───── INFORMATION SHOWN
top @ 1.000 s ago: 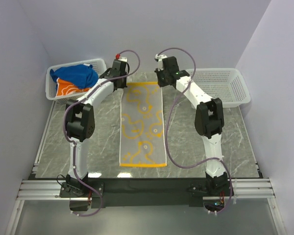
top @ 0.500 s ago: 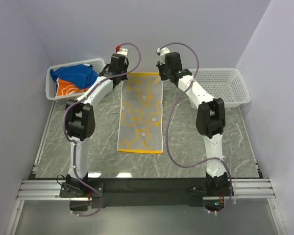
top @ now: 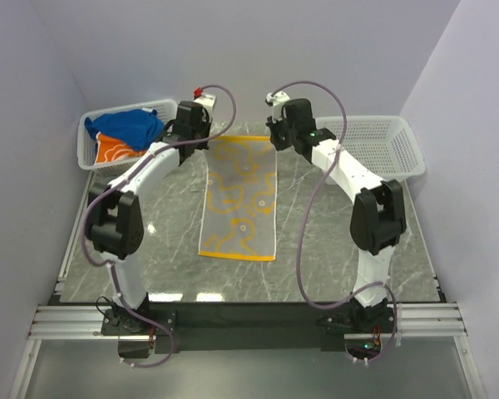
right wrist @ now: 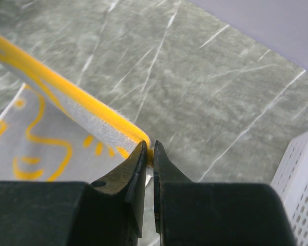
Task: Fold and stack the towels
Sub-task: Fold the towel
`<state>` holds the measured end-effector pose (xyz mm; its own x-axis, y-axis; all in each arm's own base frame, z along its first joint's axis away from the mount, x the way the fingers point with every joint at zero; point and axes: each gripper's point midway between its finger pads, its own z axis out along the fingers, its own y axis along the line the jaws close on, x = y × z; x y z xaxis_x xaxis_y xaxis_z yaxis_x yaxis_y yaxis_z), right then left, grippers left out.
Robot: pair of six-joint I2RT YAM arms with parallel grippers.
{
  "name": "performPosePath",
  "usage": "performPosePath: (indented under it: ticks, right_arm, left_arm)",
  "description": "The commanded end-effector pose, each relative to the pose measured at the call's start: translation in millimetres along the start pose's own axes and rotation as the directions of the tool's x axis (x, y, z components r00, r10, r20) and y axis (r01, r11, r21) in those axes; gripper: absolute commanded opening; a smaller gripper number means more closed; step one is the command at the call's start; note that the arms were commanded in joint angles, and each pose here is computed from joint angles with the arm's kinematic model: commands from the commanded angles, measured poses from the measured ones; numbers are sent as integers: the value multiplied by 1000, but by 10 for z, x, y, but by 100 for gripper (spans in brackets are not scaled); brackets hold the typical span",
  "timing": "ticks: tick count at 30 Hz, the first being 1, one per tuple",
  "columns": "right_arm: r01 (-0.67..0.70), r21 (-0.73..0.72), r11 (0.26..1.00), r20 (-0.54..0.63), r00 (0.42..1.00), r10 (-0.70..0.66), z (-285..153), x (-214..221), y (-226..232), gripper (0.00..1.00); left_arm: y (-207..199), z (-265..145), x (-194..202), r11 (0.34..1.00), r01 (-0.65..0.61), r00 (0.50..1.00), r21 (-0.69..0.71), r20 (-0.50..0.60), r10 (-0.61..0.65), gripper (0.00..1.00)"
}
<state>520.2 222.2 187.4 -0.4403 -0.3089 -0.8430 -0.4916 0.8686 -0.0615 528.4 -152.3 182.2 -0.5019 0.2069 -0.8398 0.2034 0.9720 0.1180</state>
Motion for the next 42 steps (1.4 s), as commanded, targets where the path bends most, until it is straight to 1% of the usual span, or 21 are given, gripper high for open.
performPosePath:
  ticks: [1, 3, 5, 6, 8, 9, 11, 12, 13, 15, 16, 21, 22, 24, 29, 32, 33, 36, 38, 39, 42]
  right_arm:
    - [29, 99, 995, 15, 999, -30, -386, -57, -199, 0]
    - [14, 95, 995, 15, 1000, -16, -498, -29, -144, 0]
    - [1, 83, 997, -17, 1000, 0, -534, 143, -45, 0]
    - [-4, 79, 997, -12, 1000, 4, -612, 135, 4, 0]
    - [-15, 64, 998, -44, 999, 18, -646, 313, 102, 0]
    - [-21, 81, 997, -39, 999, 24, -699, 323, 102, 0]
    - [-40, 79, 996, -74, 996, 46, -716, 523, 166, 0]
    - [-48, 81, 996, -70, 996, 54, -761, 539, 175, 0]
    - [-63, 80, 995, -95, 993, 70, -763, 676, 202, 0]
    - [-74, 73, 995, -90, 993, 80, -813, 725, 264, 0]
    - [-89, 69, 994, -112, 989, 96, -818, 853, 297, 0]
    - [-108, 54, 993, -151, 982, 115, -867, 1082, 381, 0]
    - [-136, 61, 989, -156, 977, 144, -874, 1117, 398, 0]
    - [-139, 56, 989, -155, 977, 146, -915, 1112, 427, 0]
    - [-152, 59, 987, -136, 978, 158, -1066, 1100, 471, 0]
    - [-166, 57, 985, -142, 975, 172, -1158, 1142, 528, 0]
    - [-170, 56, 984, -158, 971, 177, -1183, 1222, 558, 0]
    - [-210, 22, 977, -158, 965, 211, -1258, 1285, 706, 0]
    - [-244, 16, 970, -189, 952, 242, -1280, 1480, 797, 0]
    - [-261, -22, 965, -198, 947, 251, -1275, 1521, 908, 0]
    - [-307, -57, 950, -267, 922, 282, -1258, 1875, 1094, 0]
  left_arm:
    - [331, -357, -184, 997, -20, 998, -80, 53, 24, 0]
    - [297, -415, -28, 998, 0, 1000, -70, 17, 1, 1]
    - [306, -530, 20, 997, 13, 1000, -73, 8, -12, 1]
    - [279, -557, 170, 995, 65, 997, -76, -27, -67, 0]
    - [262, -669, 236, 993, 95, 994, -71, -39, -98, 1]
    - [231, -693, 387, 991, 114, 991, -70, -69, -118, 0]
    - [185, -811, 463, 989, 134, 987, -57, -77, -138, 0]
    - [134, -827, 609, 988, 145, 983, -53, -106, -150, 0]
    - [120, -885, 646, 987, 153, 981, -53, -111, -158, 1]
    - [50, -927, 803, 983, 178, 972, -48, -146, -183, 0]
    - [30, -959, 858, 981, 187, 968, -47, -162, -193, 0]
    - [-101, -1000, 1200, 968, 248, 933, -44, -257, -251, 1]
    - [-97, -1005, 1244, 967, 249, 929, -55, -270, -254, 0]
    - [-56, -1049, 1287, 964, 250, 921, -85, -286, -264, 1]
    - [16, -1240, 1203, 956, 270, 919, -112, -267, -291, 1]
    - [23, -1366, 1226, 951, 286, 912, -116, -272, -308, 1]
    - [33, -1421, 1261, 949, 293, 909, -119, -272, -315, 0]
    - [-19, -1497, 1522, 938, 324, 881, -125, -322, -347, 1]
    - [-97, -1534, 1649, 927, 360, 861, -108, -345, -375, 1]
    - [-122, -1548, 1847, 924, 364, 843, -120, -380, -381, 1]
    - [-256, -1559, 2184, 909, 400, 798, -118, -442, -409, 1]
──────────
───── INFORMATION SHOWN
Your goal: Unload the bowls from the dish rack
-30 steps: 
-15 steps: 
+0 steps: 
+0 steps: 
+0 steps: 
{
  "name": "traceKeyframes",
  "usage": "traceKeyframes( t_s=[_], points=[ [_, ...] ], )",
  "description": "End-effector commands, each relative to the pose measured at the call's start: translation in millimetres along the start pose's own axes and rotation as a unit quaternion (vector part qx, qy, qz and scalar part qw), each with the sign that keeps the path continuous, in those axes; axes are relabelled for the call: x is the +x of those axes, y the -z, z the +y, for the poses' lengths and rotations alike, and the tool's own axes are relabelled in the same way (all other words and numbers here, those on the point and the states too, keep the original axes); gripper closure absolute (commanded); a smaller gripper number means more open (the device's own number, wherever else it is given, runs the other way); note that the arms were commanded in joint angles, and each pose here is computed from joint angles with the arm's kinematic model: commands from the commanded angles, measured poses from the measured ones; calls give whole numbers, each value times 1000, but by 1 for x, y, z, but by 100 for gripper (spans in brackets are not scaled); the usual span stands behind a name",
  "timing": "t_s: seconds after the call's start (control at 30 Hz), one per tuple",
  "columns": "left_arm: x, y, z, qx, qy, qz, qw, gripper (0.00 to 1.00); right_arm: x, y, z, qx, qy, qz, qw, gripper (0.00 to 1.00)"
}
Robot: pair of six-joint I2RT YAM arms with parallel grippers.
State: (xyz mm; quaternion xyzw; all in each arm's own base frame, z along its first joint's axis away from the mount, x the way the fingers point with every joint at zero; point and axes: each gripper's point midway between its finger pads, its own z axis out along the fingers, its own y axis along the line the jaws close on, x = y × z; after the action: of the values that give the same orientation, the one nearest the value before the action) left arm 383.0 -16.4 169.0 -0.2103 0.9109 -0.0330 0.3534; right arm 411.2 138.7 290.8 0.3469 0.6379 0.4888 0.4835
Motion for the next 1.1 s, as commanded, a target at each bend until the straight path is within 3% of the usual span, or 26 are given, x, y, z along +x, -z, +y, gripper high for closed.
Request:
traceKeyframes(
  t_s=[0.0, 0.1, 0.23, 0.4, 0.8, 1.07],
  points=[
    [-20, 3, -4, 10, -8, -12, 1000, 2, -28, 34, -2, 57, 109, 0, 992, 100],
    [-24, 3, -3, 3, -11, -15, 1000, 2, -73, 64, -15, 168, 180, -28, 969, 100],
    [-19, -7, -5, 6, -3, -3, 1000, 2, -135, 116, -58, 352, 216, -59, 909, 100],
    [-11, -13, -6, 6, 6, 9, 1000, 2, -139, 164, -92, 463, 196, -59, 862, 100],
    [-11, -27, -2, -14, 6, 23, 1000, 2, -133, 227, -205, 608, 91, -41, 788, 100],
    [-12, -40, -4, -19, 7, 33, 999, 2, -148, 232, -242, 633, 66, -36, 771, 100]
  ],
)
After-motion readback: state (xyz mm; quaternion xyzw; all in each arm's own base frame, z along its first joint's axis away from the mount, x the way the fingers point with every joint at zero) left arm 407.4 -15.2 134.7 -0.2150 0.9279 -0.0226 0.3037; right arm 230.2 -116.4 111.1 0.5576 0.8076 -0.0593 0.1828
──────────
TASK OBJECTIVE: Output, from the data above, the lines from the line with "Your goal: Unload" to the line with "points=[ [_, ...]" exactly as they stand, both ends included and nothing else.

EXERCISE RESPONSE:
Your goal: Unload the bowls from the dish rack
-30 steps: 
-15 steps: 
+0 steps: 
+0 steps: 
+0 steps: 
{
  "name": "traceKeyframes",
  "usage": "traceKeyframes( t_s=[_], points=[ [_, ...] ], )",

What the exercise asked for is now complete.